At last the heavy breathing grew more and more irregular,
and gradually dying away, left forever the unstirring form
of Shenley.

Calling the Surgeon's steward, he at once told me to rouse
the master-at-arms, and four or five of my mess-mates. The
master-at-arms approached, and immediately demanded the
dead man's bag, which was accordingly dragged into the bay.
Having been laid on the floor, and washed with a bucket of
water which I drew from the ocean, the body was then
dressed in a white frock, trowsers, and neckerchief, taken out
of the bag.

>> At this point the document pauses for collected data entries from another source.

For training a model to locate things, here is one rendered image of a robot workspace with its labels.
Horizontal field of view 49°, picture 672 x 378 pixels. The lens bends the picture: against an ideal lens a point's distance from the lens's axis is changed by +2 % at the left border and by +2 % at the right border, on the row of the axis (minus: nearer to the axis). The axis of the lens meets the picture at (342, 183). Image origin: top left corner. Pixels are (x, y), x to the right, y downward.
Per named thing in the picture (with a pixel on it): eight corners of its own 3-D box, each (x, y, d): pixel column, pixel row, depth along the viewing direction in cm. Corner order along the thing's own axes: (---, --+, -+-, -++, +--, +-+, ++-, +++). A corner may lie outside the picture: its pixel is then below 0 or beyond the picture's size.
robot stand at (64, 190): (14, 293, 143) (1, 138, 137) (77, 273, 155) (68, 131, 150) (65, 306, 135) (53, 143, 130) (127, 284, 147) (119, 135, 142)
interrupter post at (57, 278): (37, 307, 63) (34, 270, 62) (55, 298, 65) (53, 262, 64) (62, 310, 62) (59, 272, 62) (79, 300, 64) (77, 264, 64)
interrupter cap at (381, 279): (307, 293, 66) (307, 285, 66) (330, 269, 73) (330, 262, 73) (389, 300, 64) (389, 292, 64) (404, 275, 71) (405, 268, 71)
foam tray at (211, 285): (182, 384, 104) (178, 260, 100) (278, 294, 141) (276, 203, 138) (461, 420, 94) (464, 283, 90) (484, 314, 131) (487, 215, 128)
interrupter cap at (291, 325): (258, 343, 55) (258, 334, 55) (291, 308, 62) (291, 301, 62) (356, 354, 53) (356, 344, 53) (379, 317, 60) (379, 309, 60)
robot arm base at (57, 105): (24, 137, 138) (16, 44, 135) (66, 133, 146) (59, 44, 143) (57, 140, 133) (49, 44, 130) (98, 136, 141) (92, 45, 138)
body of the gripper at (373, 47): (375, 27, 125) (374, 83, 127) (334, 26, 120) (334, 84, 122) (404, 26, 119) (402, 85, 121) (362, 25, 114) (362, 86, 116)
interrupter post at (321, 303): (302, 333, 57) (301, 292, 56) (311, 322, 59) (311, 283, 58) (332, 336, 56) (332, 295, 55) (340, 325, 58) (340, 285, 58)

While this was going on, the master-at-arms—
standing over the operation with his rattan, and directing
myself and mess-mates—indulged in much discursive levity,
intended to manifest his fearlessness of death.

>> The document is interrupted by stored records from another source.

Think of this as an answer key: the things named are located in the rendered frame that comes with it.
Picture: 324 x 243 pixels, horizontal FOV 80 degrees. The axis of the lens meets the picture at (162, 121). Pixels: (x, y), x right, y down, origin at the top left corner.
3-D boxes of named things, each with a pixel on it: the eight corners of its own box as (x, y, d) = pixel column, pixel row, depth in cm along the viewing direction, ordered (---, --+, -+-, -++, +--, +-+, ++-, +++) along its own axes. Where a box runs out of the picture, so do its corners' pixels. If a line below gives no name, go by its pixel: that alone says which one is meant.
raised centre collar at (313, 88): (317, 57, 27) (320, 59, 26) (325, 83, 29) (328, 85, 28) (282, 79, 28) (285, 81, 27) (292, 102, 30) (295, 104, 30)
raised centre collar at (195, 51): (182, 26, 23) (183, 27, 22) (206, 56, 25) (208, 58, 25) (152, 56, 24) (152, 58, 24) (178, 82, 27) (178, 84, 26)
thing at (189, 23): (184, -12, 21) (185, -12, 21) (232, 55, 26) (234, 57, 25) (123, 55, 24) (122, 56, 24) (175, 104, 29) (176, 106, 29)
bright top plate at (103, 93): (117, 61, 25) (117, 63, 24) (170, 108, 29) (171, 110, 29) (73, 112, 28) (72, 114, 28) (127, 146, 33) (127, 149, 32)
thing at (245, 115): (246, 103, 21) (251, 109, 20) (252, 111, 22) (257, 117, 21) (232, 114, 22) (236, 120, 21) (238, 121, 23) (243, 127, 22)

Pierre, who had been a “chummy” of Shenly's, spent
much time in tying the neckkerchief in an elaborate bow, and
affectionately adjusting the white frock and trowsers; but
the master-at-arms put an end to this by ordering us to carry
the body up to the gun-deck. It was placed on the death-board
(used for that purpose), and we proceeded with it toward
the main hatchway, awkwardly crawling under the tiers
of hammocks, where the entire watch-below was sleeping.
As, unavoidably, we rocked their pallets, the man-of-war's-men
would cry out against us; through the mutterings of
curses, the corpse reached the hatchway. Here the board
slipped, and some time was spent in readjusting the body.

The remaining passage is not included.